Disons-le, les derniers jours ont été pénibles pour les usagers et usagères de la Société de transport de Montréal (STM). Non seulement le service de transport en commun a connu trois pannes de métro en trois jours la semaine dernière, ce qui en faisait sa pire semaine en quatre ans, mais la STM a également dû essuyer les critiques liées à sa piètre gestion lors de la première neige lundi dernier.

Rappelons que, alors que le métro était immobilisé, 200 autobus sont restésau garage pendant plus d’une heure en pleine heure de pointe. Tout ça à cause de problèmes de paperasse. Finalement, récemment on apprenait qu’il y’avait une explosion des dépenses en heures supplémentaires des chauffeurs causée par le refus de la STM de faire de nouvelles embauches.

Bref, la STM paraît mal par les temps qui courent, et plusieurs améliorations doivent être apportées pour assurer un bon service.
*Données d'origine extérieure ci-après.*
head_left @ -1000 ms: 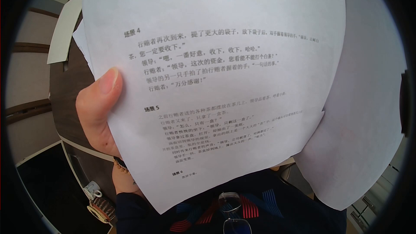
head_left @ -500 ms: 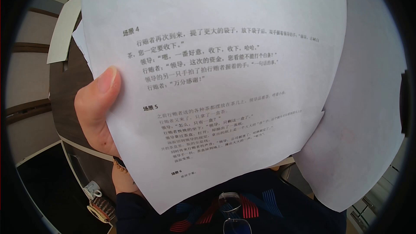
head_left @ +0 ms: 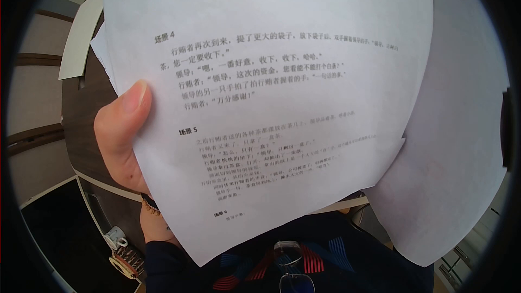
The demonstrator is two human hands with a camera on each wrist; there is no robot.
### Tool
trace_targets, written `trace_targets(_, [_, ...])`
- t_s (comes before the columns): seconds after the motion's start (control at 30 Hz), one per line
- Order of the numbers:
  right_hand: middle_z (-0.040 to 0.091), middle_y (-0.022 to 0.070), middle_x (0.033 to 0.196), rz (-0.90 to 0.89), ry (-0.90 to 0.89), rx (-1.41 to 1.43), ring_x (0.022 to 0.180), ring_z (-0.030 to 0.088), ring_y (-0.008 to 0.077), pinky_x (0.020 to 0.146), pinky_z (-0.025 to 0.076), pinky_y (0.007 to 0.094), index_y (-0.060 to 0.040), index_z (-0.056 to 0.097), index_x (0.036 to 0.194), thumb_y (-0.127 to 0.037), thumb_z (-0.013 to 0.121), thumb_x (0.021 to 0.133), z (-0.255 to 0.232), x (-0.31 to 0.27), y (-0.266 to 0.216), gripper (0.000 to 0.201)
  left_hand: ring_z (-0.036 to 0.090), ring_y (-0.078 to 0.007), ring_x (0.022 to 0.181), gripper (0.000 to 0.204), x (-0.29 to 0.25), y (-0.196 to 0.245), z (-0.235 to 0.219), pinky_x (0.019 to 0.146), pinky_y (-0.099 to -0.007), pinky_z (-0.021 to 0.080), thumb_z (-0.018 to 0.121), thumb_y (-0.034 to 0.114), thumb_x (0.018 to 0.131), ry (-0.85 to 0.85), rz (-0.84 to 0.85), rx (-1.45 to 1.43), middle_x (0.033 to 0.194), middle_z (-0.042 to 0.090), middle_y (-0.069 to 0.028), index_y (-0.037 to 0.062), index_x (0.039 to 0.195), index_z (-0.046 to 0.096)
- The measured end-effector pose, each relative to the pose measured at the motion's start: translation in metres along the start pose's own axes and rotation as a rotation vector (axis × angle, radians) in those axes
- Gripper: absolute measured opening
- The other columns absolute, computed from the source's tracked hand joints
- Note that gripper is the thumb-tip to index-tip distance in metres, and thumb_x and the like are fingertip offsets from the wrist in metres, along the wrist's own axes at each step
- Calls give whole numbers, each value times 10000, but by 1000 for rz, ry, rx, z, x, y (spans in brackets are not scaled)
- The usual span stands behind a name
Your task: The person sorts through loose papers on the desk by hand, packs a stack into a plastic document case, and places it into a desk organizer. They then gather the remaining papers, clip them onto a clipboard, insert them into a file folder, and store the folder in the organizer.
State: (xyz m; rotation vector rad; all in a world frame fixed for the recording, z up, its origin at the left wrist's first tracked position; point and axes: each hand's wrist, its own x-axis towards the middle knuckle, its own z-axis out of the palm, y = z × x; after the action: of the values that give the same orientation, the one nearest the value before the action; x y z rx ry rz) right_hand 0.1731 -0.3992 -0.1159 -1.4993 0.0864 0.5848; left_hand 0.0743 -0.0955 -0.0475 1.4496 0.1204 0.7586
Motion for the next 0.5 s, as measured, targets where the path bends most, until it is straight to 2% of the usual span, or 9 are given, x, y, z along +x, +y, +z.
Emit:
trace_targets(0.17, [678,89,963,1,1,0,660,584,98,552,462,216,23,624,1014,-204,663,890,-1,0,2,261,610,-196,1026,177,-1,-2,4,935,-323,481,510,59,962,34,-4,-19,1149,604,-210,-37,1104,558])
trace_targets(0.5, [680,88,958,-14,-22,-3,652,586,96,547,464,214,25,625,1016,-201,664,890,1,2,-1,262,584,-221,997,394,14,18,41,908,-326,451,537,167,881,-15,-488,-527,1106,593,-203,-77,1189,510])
Par contre, avant de déchirer sa chemise et de proposer la privatisation, il me semble sain de prendre un pas en arrière et de regarder la situation dans son ensemble.

D’une part, il n’y a pas si longtemps (en 2010), la STM était considérée comme la meilleure société de transport en Amérique du Nord par l’American Public Transportation Association. Elle a depuis reçu plusieurs autres distinctions, dont une mention d’excellence en sécurité et en développement durable en 2014, ce qui en fait l’une des sociétés de transport en commun les plus en vue sur la scène nord-américaine.

D’autre part, son rapport annuel de 2015 indique que 85 % des usagères et usagers se disent satisfaits du service offert par la STM (p. 14). De plus, bien que son rendement ait souffert dans la dernière semaine, le métro est à l’heure 98 % du temps, et les incidents de plus de cinq minutes sont majoritairement liés au comportement de la clientèle (p. 20). Bref, on peut bien faire le « running gag » que la STM est toujours en panne, la vérité est tout autre.